Start of Block
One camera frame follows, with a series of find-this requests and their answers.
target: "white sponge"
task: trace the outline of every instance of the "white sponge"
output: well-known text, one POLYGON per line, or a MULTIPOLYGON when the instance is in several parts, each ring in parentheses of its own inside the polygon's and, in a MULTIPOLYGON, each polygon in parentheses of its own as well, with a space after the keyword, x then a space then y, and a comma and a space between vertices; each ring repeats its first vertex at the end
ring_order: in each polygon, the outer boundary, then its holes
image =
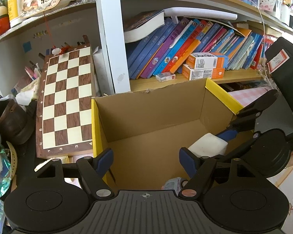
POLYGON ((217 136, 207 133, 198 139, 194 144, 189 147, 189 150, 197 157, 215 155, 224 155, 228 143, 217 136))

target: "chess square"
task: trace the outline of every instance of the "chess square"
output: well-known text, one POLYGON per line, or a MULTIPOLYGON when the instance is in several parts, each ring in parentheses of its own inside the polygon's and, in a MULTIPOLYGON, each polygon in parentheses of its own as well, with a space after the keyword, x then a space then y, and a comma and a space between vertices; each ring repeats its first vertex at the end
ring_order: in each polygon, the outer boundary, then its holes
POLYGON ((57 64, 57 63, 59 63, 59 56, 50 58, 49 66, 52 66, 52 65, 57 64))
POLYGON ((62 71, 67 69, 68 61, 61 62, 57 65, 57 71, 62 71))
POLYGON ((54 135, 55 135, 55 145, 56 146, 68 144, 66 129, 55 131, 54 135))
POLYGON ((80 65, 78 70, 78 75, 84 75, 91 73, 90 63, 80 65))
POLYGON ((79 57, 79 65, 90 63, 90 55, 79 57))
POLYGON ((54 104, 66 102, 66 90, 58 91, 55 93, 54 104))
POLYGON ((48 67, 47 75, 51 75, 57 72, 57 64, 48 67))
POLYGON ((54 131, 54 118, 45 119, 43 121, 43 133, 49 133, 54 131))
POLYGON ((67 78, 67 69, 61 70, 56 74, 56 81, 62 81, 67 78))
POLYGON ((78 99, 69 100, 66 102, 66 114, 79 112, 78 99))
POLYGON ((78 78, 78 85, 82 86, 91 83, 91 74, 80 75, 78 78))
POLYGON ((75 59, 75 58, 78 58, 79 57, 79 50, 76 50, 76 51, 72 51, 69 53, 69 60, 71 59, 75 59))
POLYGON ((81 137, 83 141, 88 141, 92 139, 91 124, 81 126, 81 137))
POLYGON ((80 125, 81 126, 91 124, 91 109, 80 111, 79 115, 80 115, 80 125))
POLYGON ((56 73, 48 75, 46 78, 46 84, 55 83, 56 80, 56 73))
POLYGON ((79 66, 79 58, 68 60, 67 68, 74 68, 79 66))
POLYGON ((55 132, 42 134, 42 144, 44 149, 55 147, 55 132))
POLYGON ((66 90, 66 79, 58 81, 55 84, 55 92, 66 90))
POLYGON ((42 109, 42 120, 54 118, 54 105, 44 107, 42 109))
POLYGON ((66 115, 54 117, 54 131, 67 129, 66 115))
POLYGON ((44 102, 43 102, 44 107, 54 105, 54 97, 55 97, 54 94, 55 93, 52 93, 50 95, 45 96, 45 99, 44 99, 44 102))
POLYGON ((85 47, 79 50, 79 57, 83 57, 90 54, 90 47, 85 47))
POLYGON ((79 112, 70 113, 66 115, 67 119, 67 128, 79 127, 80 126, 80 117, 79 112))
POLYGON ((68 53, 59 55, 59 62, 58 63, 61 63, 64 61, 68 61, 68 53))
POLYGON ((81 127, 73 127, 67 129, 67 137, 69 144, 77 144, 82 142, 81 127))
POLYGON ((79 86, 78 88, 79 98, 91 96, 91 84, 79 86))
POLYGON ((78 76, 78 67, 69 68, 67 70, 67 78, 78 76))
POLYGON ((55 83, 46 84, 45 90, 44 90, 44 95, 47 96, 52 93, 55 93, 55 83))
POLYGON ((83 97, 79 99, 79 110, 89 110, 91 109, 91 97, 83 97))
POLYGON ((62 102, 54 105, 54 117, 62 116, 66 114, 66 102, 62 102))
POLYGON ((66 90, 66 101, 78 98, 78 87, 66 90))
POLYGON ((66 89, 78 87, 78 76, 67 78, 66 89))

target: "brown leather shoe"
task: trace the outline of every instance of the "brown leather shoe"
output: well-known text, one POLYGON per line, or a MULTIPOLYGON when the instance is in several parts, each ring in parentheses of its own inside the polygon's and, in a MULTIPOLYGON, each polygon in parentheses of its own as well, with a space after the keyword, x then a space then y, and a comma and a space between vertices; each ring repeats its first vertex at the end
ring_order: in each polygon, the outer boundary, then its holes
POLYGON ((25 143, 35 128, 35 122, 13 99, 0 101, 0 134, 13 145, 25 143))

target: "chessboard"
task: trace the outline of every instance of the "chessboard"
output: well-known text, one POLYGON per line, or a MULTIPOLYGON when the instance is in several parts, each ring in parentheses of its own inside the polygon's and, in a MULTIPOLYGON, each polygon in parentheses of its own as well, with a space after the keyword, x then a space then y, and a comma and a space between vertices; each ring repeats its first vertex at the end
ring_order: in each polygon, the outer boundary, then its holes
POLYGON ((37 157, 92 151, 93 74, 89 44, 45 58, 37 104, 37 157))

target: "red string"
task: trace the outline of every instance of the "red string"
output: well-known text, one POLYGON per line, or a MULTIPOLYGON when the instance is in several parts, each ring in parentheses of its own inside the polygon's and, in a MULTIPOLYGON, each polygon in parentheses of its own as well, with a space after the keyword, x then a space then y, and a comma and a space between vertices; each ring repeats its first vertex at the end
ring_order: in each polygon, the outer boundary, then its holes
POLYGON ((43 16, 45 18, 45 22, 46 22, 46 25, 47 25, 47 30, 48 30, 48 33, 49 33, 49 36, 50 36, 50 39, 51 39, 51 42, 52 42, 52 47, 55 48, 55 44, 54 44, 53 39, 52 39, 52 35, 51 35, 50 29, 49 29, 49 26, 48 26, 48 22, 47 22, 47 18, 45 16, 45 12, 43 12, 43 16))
End of Block
Start of Block
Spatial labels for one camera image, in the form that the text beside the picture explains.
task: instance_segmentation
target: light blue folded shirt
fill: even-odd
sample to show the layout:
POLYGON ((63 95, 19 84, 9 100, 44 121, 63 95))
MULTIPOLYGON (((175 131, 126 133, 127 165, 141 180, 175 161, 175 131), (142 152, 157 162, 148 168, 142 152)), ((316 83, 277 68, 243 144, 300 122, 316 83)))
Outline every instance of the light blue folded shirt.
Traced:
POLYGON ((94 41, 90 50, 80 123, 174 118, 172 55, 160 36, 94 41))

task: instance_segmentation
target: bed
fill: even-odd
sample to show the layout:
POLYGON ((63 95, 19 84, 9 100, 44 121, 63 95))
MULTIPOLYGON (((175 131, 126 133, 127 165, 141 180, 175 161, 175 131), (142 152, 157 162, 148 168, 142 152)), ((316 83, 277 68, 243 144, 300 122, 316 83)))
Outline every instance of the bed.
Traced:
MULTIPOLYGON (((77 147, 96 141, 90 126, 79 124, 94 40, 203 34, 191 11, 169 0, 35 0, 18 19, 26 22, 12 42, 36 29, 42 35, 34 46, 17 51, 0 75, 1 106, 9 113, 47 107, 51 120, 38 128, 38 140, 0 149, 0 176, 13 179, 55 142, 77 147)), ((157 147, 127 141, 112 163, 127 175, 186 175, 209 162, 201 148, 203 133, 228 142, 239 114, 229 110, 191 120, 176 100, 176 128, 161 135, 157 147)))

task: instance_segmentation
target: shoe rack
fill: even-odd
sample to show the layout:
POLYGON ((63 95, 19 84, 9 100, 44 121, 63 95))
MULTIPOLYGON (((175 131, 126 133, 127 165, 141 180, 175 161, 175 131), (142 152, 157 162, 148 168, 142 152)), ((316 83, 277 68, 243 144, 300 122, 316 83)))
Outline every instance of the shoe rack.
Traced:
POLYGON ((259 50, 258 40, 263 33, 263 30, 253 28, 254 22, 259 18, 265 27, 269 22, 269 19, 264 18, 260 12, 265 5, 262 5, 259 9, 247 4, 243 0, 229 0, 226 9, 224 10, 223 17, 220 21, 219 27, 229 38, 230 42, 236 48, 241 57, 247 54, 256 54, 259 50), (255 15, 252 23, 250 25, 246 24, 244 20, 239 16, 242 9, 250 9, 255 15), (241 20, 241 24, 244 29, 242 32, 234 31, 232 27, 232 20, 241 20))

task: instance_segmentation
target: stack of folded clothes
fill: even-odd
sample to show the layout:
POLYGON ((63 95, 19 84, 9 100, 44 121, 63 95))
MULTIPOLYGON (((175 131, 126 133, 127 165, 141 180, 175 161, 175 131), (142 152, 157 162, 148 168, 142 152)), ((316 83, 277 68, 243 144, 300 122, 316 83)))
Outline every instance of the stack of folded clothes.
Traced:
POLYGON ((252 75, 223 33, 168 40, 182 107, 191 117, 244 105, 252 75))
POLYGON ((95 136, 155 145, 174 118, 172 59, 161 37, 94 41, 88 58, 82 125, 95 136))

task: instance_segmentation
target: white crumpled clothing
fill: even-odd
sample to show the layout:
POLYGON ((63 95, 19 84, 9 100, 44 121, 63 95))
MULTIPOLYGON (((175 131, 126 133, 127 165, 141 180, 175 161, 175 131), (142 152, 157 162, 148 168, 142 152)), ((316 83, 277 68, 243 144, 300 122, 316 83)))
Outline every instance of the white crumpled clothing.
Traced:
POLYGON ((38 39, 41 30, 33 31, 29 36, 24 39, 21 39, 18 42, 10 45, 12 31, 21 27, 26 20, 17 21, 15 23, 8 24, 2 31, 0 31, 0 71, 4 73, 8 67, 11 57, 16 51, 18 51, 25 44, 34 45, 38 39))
End of Block
■ What to do:
Lines of the listing above that contain the word "leather" must all be copied.

■ Output below:
target: "brown leather shoe"
task: trace the outline of every instance of the "brown leather shoe"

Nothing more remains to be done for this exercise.